R actuaries have had access to the dglm package since Smyth and Dunn wrote it in the late 1990s. It gets around 12,000 CRAN downloads a month. The paper behind it — Smyth (1989), JRSS-B 51:47-60 — is one of the more cited pieces of statistical methodology in the actuarial literature.
Python has had nothing equivalent. statsmodels issue #7639, opened in 2020, asks for Double GLM support. No PR has been merged. Five years later, the issue is still open.
insurance-dispersion fills that gap. It is a Python implementation of the Double GLM (DGLM): joint modelling of mean AND dispersion, where every observation gets its own dispersion parameter phi_i rather than one scalar phi estimated for the entire portfolio. Six distribution families, REML correction, overdispersion likelihood ratio test, mean and dispersion factor tables. Pure NumPy/SciPy and formulaic — no ML dependencies. 1,651 lines, 79 tests, v0.1.0.
uv add insurance-dispersion
What the standard GLM gets wrong about dispersion
A standard GLM models the conditional mean E[Y|x] = mu_i. The variance of each observation is:
Var[Y_i] = phi * V(mu_i)
where V(mu) is the variance function (mu^2 for Gamma, mu for Poisson, mu^p for Tweedie) and phi is the dispersion parameter. That phi is a single scalar — estimated once, applied equally to every risk in the portfolio.
This means: if the mean model says two policies have the same mu, the GLM assigns them identical variance. That is often wrong. A 19-year-old driving a modified hatchback in Manchester does not just have a higher expected severity than a 45-year-old in a standard family car — the distribution around that severity is wider. The 19-year-old’s best outcomes and worst outcomes are further apart. The GLM cannot see this. Its one-phi-fits-all assumption forces the same relative uncertainty onto every risk.
The Double GLM relaxes this directly:
Mean submodel: g(mu_i) = x_i^T beta
Dispersion submodel: h(phi_i) = z_i^T alpha
Var[Y_i] = phi_i * V(mu_i)
phi_i is now a function of covariates z_i. The mean model and dispersion model can use different feature sets — it is entirely valid (and common) to have age and vehicle group in both, while the mean model also carries NCD and the dispersion model omits it. The two models are coupled but not identical.
The algorithm: alternating IRLS
The fitting procedure is alternating iteratively reweighted least squares. At each iteration:
Mean step.
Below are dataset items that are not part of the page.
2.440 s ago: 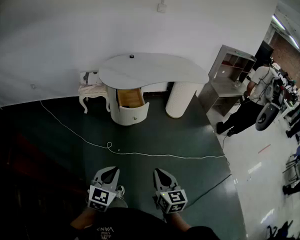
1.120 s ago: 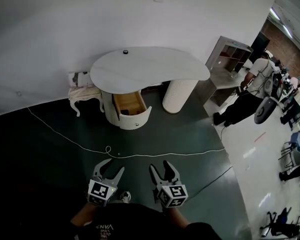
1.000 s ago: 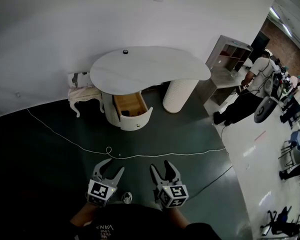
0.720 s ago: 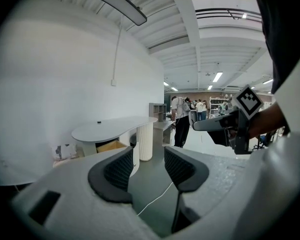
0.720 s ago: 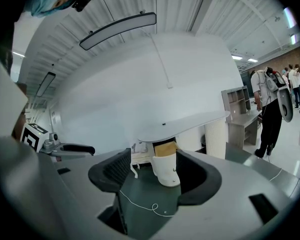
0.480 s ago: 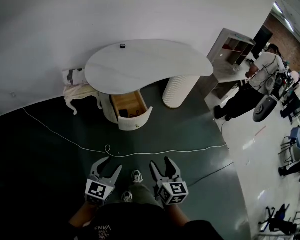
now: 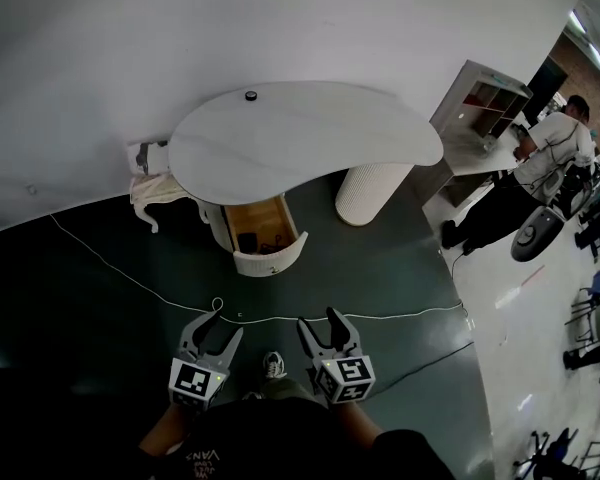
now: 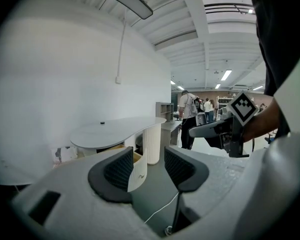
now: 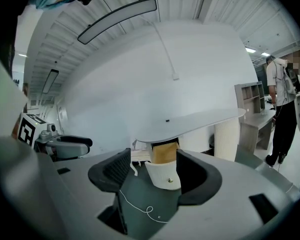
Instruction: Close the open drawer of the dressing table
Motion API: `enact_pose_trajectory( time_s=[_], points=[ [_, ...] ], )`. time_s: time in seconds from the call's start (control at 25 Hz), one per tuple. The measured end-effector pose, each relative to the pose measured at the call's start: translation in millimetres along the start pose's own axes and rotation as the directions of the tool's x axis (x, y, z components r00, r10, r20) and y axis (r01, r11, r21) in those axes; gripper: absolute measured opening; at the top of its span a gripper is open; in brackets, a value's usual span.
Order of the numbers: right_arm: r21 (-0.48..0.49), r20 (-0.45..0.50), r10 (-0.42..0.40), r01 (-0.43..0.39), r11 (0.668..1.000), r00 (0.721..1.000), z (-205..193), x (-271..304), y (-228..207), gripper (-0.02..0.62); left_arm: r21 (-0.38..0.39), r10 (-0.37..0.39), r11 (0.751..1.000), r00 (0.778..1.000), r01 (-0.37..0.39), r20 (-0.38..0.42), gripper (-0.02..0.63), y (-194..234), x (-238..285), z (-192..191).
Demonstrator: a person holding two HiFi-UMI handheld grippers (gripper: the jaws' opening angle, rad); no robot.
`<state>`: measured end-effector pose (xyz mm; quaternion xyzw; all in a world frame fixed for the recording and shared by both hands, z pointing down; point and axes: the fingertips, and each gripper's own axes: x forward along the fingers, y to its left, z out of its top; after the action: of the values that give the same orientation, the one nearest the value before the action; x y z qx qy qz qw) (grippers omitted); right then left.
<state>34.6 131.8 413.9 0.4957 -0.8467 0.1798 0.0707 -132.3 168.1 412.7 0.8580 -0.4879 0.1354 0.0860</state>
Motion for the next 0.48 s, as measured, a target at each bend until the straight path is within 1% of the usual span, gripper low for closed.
enact_pose_trajectory(
  time_s=[0.32,0.48],
  points=[
    [-0.019,-0.040,0.049,-0.050,0.999,0.998,4,45,-39,0.272,0.007,0.043,0.999,0.998,-0.043,-0.035,0.189,12,45,13],
    [-0.039,-0.063,0.072,-0.075,0.996,0.995,-4,65,-51,0.273,0.019,0.054,0.998,0.998,-0.053,-0.044,0.189,16,64,8]
  ],
)
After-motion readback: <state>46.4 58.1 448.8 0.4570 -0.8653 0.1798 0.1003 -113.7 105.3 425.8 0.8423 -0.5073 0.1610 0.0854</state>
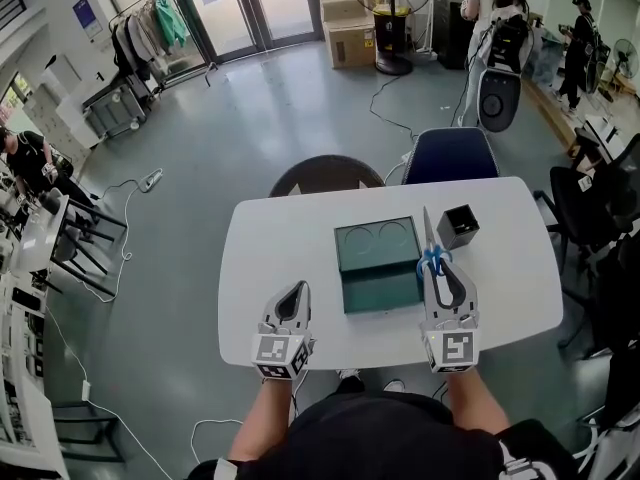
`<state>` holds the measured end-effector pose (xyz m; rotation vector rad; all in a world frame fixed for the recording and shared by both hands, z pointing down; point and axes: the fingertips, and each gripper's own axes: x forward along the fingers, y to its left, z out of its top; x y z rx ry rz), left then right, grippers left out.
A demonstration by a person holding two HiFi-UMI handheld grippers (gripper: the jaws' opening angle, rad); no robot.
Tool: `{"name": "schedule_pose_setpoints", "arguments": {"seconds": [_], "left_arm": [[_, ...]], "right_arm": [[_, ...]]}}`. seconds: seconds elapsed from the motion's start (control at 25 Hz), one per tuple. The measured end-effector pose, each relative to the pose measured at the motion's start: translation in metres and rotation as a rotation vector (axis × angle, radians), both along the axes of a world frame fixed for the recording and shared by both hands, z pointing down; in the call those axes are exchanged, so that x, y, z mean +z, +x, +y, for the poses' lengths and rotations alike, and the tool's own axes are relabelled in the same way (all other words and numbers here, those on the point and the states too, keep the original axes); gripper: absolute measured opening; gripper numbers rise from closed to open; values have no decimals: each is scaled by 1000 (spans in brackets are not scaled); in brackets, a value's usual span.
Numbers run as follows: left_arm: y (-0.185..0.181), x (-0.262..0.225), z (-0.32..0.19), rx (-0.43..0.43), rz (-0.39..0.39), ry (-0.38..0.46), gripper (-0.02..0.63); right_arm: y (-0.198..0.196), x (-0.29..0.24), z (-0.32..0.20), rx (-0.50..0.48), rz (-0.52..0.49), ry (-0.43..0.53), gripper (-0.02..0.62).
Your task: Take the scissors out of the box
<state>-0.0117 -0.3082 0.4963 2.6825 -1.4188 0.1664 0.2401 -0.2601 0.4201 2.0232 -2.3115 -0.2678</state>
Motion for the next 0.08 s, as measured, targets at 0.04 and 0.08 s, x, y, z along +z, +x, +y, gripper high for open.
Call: {"name": "schedule_pose_setpoints", "arguments": {"seconds": [0.04, 0.08], "left_arm": [[0, 1, 0, 2, 1, -1, 11], [1, 2, 0, 4, 1, -1, 11]], "right_arm": [[-1, 1, 0, -2, 3, -9, 91], [-1, 1, -1, -4, 5, -17, 91]]}}
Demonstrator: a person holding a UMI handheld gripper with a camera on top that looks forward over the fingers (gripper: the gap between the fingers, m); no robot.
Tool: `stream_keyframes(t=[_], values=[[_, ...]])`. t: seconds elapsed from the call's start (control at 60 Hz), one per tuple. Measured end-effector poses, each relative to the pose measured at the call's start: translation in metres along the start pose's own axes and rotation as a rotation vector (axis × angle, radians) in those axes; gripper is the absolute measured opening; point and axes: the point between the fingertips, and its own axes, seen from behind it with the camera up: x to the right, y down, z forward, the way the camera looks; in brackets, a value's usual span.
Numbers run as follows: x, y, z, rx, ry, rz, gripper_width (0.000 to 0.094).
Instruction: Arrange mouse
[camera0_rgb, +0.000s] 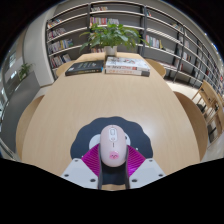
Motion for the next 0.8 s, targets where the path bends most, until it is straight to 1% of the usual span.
stream_keyframes(t=[0.067,0.083,0.133,0.15,0.233,0.317,0.333,0.367,0.383,0.4,0.417,0.467,0.583,0.7,0.8], values=[[-0.002,0.02,0.01,-0.027,-0.008,0.023,0.0309],[-0.002,0.017,0.01,0.0,-0.008,0.022,0.0315],[-0.001,0.018,0.011,0.004,-0.006,-0.004,0.0323],[0.0,0.015,0.009,-0.009,-0.004,-0.007,0.0342],[-0.001,0.018,0.009,-0.006,-0.007,-0.003,0.0418],[-0.001,0.016,0.009,-0.028,-0.017,0.006,0.049],[0.0,0.018,0.01,-0.04,-0.018,0.012,0.0533],[0.001,0.017,0.006,-0.048,-0.013,0.028,0.0685],[0.0,0.012,0.0,-0.038,-0.013,0.035,0.0711],[0.001,0.006,-0.002,-0.019,-0.016,0.043,0.0796],[0.001,-0.001,-0.006,0.002,-0.018,0.049,0.0842],[0.002,-0.018,-0.022,0.048,-0.02,0.054,0.0854],[0.006,-0.046,-0.074,0.106,-0.027,0.057,0.0843],[0.011,-0.063,-0.132,0.163,-0.022,0.047,0.0841],[0.014,-0.059,-0.172,0.196,-0.026,0.025,0.084]])
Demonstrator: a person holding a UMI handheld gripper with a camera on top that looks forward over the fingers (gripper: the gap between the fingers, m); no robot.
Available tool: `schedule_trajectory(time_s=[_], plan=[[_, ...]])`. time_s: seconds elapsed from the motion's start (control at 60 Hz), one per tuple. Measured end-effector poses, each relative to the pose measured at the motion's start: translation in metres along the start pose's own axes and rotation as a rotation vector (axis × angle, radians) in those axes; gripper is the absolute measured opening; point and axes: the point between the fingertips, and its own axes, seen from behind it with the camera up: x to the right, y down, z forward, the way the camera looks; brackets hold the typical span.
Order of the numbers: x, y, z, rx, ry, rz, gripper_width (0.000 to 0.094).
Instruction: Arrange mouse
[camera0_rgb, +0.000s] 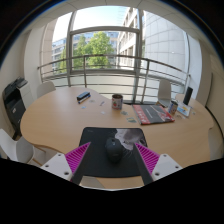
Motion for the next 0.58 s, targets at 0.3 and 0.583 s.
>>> schedule_trajectory(time_s=[0.3,0.583], plan=[[-0.008,0.022,-0.116,0.032,0.0,-0.019,0.0843],[-0.018,0.05,-0.161,0.016,-0.01,-0.035,0.0844]])
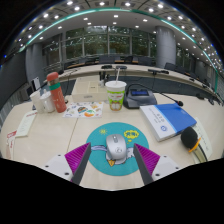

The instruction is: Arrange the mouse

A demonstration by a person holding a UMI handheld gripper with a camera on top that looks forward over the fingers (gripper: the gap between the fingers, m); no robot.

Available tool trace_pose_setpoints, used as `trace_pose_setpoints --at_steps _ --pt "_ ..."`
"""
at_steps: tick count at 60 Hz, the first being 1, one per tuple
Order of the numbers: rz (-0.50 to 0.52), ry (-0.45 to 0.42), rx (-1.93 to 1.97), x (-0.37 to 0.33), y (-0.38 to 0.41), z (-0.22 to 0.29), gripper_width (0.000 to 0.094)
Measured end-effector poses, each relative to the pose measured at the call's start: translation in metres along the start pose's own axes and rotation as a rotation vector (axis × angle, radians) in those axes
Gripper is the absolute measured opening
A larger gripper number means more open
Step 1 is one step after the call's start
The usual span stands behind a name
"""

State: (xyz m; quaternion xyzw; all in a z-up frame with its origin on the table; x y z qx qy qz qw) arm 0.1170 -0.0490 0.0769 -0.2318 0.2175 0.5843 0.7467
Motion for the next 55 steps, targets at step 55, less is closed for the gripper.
trace_pose_setpoints --at_steps 55 --pt "-0.109 -0.177 -0.054 -0.345 0.009 -0.049 0.0853"
Point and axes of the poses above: the point between the fingertips, and its own axes, seen from behind it with the camera up: y to the left, z up, x forward, the way the camera looks, the point moved 3 cm from there along -x, backward, against the way the camera looks, and after that the axes turned 10 degrees about -z, right-handed, at the moved point
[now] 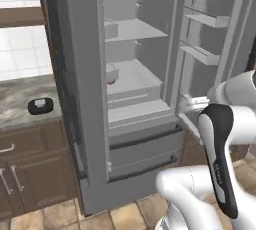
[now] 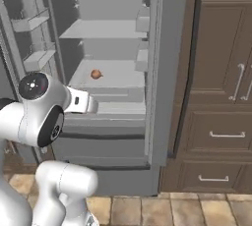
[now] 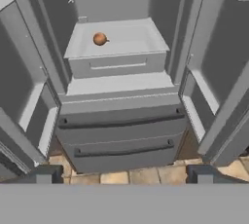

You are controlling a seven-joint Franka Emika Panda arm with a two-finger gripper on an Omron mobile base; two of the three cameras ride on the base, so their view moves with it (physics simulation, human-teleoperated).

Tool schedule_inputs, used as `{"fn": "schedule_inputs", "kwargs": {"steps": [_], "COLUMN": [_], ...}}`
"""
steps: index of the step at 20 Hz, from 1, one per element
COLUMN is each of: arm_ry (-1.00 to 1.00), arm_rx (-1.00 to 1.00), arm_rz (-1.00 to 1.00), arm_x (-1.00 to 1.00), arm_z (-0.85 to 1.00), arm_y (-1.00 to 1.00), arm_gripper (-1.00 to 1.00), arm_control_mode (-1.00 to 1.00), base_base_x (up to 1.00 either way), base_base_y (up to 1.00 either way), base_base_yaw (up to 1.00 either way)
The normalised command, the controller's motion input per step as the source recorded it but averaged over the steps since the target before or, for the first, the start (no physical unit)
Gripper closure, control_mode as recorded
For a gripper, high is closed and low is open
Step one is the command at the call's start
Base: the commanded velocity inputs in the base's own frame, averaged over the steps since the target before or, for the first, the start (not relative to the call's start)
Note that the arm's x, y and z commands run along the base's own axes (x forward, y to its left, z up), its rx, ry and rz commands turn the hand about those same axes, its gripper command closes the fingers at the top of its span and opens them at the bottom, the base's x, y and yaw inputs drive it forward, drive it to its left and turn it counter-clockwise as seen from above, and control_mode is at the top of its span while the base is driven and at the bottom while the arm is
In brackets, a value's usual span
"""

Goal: Grab the onion and garlic from the fridge, place them in the blender, close the lid, and turn on the blender to create a marinade.

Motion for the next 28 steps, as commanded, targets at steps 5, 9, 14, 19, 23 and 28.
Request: {"fn": "schedule_inputs", "kwargs": {"steps": [5,9,14,19,23,28], "arm_ry": [0.00,0.00,0.00,0.00,0.04,0.21], "arm_rx": [0.00,0.00,0.00,0.00,0.00,0.00], "arm_rz": [0.00,0.00,0.00,0.00,0.00,0.00], "arm_x": [0.00,0.00,0.00,0.00,0.08,0.42], "arm_z": [0.00,0.00,0.00,0.00,-0.03,-0.34], "arm_y": [0.00,0.00,0.00,0.00,0.08,0.46], "arm_gripper": [-1.00,-1.00,-1.00,-1.00,-1.00,-1.00], "arm_control_mode": [1.00,1.00,1.00,1.00,-1.00,-1.00], "base_base_x": [0.93,0.60,0.61,0.42,0.25,0.00], "base_base_y": [-0.28,0.00,0.00,0.00,0.08,0.00], "base_base_yaw": [0.31,0.12,0.09,0.01,0.00,0.00]}}
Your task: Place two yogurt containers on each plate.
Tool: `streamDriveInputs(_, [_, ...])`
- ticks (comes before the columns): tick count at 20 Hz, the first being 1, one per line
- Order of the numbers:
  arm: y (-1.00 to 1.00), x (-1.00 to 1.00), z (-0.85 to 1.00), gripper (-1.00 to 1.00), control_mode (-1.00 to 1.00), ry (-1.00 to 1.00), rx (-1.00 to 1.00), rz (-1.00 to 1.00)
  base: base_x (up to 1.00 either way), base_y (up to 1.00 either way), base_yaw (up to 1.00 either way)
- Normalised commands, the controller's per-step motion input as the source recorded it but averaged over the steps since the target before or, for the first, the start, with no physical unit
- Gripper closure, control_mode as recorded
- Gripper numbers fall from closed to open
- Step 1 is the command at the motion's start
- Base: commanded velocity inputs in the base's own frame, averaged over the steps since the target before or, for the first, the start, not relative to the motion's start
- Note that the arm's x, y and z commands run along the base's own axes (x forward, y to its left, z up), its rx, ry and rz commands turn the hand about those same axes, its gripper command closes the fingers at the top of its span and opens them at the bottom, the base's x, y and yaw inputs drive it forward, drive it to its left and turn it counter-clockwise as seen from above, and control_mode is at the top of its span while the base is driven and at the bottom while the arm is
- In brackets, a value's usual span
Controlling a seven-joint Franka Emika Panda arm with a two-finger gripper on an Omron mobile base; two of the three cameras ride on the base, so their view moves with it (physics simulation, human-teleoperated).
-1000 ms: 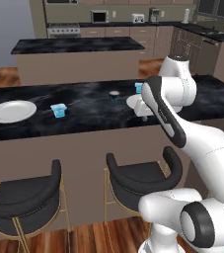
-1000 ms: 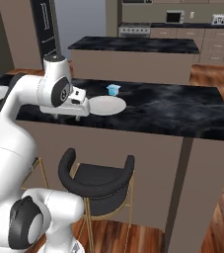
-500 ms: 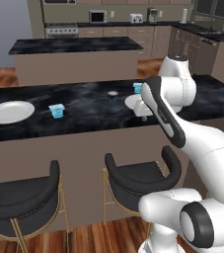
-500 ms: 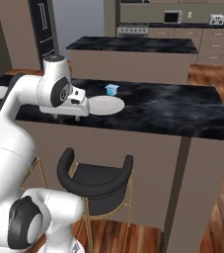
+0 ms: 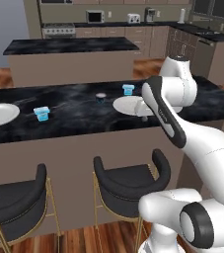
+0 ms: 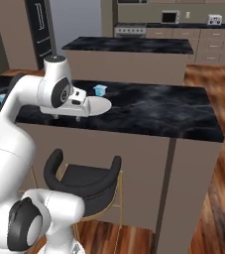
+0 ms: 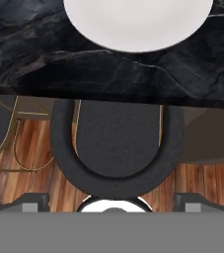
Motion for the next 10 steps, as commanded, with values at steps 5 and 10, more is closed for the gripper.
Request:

Fix the current phi_i estimates. Run one IRLS step of a weighted GLM, using weights 1/phi_i. Update mu_i.
Dispersion step. Fix the updated mu_i. Compute the unit deviances:
d_i = dev_resid(y_i, mu_i, phi=1) # raw unit deviance per observation
Fit a Gamma GLM with log link to the d_i values. The expectation of d_i under the DGLM is phi_i, so the Gamma GLM recovers exp(z_i^T alpha) = phi_i without bias. Update alpha, then phi_i.
Repeat until the relative change in the dispersion deviance drops below 1e-7. Convergence typically takes 5-20 iterations on insurance-scale datasets.
from insurance_dispersion import DGLM
import pandas as pd
model = DGLM(
family="gamma",
mean_formula="age_band + vehicle_group + ncb",
dispersion_formula="age_band + vehicle_group",
method="reml", # REML correction on by default
max_iter=30,
)
model.fit(df_train, response="claim_severity")
The method='reml' default applies the Smyth-Verbyla (1999) correction. It adjusts the dispersion pseudo-responses by the hat diagonal from the mean model — removing the contribution of estimating the mean parameters from the dispersion likelihood. For insurance mean models with many factor levels, REML materially reduces the bias in phi estimates. We use it by default.
Why this matters for insurance pricing
Risk-adequate margin loading
Standard premium loading under a variance principle is:
premium_i = mu_i + k * sqrt(Var[Y_i])
= mu_i + k * sqrt(phi * V(mu_i)) # standard GLM
= mu_i + k * sqrt(phi_i * V(mu_i)) # DGLM
Under a standard GLM, two risks with the same mu get the same loading — because phi is constant. Under the DGLM, the loading varies with phi_i. A segment with twice the dispersion of another carries a 41% higher uncertainty loading even when the pure premiums are identical.
This is not a theoretical nicety. In UK motor bodily injury, young drivers and high-performance vehicles carry materially wider severity distributions than the mean model captures. Loading them identically to standard risks cross-subsidises in the wrong direction: volatile risks pay the same loading as stable risks, so the stable risks overpay and the volatile risks underpay.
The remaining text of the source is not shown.